AALTO MAGIC : FINAL VERSION
This week I'd like to discuss the problems and opportunities that face a photographer confronted by a place, either natural or man-made, that is both beautiful and somewhat resistant to communicate its charms. While I always encourage photographers to "work the subject", what about the idea that there is one obvious "money shot" - and that any other images cannot compete, are just variations on that shot, or way too narrow in scope. I believe that the answer to these concerns is for us to return to the idea of the photo essay, wherein we try to tell the whole story, or at least a large part of it, by including images that can support one another.

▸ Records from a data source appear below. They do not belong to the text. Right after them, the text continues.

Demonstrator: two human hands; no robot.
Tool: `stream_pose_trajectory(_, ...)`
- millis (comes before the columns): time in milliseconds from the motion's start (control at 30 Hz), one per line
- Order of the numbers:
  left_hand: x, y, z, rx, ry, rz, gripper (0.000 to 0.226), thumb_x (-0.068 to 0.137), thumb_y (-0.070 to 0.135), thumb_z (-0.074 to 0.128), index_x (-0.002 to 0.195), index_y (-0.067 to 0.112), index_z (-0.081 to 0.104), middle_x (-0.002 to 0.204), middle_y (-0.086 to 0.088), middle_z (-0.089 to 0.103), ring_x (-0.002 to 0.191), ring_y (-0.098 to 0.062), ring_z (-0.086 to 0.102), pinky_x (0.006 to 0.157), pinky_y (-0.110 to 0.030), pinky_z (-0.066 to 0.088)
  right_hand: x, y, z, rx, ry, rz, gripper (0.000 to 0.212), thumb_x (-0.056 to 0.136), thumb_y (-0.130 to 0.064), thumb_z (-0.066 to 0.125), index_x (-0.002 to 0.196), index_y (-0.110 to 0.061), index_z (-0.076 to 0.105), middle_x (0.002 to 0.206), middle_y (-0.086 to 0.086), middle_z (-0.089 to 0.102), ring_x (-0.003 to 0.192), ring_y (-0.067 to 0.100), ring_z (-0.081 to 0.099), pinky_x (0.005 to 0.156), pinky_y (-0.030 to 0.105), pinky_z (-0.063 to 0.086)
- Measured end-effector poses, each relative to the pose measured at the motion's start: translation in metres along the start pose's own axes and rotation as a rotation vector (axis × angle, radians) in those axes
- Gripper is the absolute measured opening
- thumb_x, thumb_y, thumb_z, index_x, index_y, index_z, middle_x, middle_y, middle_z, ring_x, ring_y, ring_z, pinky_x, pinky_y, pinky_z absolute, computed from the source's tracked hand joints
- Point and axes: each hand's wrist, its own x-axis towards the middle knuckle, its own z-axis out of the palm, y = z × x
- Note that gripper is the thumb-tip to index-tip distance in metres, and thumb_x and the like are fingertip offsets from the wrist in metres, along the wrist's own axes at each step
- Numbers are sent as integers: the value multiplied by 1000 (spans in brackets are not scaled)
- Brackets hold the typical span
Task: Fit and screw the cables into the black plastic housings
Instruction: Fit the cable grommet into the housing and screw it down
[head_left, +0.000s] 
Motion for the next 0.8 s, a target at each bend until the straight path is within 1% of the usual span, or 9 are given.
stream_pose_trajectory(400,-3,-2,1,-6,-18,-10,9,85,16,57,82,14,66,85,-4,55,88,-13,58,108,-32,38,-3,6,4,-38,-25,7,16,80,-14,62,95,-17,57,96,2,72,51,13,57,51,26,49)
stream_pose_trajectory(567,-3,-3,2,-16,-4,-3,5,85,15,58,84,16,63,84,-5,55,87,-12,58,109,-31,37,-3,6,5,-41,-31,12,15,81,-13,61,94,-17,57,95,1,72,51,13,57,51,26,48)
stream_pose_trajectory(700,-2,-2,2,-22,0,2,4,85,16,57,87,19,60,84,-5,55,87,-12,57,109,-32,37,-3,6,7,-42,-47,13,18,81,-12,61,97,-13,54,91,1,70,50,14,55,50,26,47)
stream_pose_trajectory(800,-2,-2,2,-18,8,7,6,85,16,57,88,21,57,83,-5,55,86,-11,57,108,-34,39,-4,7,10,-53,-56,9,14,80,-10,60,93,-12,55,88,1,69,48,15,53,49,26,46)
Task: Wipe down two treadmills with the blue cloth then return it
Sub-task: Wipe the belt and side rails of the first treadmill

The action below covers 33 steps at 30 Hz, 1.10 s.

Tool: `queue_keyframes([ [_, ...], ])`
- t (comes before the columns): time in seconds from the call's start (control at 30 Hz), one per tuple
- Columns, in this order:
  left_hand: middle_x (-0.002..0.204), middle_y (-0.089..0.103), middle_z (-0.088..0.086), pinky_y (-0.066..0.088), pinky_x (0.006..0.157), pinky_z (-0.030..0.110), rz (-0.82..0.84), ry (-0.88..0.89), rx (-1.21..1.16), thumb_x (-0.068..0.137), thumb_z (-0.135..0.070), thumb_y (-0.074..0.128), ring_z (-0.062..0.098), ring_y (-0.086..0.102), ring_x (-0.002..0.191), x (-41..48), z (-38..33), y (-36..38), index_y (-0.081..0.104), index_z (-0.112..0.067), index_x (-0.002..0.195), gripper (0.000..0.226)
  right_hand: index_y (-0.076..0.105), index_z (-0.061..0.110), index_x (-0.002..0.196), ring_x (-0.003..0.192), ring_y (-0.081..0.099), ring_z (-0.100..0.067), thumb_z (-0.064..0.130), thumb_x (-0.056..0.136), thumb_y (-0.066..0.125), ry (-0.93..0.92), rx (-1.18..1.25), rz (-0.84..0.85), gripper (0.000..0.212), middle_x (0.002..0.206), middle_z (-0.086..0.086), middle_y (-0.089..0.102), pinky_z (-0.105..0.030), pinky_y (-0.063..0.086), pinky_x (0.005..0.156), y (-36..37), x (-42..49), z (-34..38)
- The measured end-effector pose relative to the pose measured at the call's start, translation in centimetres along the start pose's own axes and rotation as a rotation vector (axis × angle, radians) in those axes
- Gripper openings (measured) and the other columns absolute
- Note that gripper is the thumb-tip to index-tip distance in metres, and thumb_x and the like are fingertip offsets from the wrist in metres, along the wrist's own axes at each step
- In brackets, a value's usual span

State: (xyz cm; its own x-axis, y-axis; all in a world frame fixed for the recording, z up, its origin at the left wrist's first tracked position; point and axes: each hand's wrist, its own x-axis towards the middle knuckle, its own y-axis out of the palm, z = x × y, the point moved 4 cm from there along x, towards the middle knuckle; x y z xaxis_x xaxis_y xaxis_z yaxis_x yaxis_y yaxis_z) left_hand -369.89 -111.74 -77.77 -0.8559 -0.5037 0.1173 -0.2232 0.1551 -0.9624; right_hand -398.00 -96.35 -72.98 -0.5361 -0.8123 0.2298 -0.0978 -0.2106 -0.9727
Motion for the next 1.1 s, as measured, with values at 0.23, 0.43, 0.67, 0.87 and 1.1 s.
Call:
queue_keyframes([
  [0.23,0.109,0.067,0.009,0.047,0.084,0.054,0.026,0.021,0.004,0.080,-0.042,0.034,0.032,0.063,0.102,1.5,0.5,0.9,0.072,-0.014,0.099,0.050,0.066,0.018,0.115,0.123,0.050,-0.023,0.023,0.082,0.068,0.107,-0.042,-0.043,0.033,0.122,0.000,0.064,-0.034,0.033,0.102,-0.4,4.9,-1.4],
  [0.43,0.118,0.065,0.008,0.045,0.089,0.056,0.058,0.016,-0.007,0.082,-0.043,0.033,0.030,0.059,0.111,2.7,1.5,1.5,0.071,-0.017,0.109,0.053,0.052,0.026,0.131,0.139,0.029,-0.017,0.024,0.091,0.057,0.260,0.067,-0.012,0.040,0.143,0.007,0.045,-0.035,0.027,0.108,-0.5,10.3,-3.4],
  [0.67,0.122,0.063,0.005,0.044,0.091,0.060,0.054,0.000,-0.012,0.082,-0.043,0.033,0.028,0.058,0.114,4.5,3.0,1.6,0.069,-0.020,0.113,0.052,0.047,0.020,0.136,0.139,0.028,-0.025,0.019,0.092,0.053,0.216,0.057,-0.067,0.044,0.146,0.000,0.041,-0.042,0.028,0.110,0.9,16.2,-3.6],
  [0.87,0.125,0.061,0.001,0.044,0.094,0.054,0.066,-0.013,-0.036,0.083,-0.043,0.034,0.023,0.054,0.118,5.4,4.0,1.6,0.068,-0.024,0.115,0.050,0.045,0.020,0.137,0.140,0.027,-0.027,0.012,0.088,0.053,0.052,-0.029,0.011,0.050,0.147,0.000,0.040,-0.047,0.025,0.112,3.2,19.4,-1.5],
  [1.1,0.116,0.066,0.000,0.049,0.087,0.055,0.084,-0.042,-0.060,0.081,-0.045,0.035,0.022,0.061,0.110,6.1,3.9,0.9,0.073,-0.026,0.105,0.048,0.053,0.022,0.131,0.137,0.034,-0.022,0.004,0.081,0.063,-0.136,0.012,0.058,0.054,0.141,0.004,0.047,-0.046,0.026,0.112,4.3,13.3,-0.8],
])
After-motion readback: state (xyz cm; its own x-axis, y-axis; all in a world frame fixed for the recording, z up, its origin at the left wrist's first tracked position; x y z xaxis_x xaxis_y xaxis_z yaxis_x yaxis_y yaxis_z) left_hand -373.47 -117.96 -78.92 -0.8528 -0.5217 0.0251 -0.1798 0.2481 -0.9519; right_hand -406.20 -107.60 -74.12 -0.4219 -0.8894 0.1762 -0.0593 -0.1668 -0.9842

Obviously it helps if you have an outlet for these stories, since the "money shot" will be the only one to sell, maybe, in a gallery. Since LIFE magazine seems to have lost my contact information, this blog will have to do.
AALTO MAGIC : FINAL B&W VERSION
The subject of this week's essay is Alvar Aalto's library at the Mount Angel Abbey in the Willamette Valley, about two hours south of Portland on mostly rural roads. The monastery is essentially a small college campus on a bluff overlooking the valley, complete with a beautiful quadrangle comprising all of the requirements of a Benedictine religious community with spiritual links to Medieval Europe - a very nice church, dorms for the monks, a dining hall, an office space for the community, and paths to walk and think in the surrounding woods. The monastery was started in the rural Oregon by Swiss monks in 1882. The seminary continues religious instruction, and laymen can come to participate in religious retreats with the monks. The Benedictines even carry on Medieval traditions by running one of the few monastery breweries in the nation in nearby St. Paul. While no t-shirts are for sale at the gift shop, I did once have to "shush" my young son Benjamin when he asked who this Jesus character was who seemed be prevalent among the items for sale.
NOTHING TO SEE HERE : FINAL VERSION
The real reason for visiting this complex, for those in the know, is to see a building whose beauty is as totally unexpected as it is quietly unassuming. Every campus needs a library, and the monks get to use one of the most beautiful libraries in America. While the library does take advantage of a beautiful site, its quality has nothing to do with its size, the art it contains, or its collection of books. Unlike the great central libraries of large cities or well-endowed universities, this library's size and external appearance most closely resembles a quiet neighborhood branch library. The major difference is that one of the greatest architects of the Twentieth Century designed it.
From the exterior the library is so low-key that you could be excused if you just passed it by on your walk around the quad. It is a mute one-story structure whose quality construction and materials do not overcome an architectural reserve that fairly shouts "background" building - "nothing going on here, just move along." An image of the exterior facade would only prompt a response of "huh?"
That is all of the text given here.